Income growth has been broad-based for several years
Forum contributor Isaac Neo Yi Chong was mistaken in asserting middle-class incomes had stagnated in Singapore and that the real wages of the lower income had declined (Growing pie does not mean bigger slices for all, June 22).
Income growth in Singapore has been broad-based for several years, including the last decade.
Real incomes in the bottom 20 per cent of resident employed households grew by 3.1 per cent per annum on average over the last 10 years (2008 to 2018), on a per household member basis.
For households in the middle quintile, income growth per member was 3 per cent per annum on average.

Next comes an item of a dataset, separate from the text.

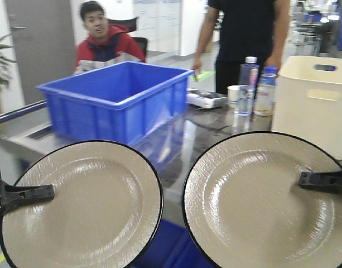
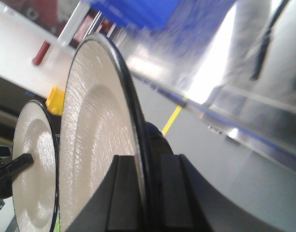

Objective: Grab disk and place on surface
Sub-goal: 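Hold both plates upright while the base drives to the steel table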

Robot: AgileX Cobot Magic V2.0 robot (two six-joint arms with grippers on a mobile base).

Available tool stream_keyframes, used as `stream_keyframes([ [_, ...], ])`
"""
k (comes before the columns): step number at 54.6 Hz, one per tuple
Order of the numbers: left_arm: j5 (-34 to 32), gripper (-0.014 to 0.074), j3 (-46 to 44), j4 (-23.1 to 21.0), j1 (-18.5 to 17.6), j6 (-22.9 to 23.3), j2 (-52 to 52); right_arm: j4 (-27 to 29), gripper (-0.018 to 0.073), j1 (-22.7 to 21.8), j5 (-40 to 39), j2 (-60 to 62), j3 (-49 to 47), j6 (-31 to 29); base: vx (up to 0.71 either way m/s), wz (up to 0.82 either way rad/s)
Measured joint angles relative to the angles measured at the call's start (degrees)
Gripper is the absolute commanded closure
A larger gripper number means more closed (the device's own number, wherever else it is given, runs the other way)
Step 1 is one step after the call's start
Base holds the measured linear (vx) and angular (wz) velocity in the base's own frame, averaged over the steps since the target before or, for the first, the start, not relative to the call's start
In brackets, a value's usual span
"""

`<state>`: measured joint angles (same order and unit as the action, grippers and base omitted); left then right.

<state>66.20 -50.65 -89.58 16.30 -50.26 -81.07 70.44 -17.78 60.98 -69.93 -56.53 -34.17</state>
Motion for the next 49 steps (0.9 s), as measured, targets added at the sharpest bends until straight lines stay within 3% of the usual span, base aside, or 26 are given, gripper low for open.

In both cases, incomes grew a little faster than the income growth of the top 20 per cent (2.5 per cent per annum).
Income growth has also been broad-based for individual wages. Real median incomes from work of full-time employed residents grew by 2.7 per cent per annum over the last 10 years.
Real income growth for the 20th percentile was 2.9 per cent per annum over the same period. The data on these trends is published regularly.
Mr Neo is correct that economic growth has not necessarily translated into income growth for the lower-and middle-income groups in other advanced economies.
We have achieved broad-based income growth to date, but this has required continuous effort by all - the Government in implementing polices to support a competitive economy and in designing effective programmes to help citizens; employers in transforming jobs and investing in their people; unions supporting workers in upgrading their skills; and individuals and families themselves.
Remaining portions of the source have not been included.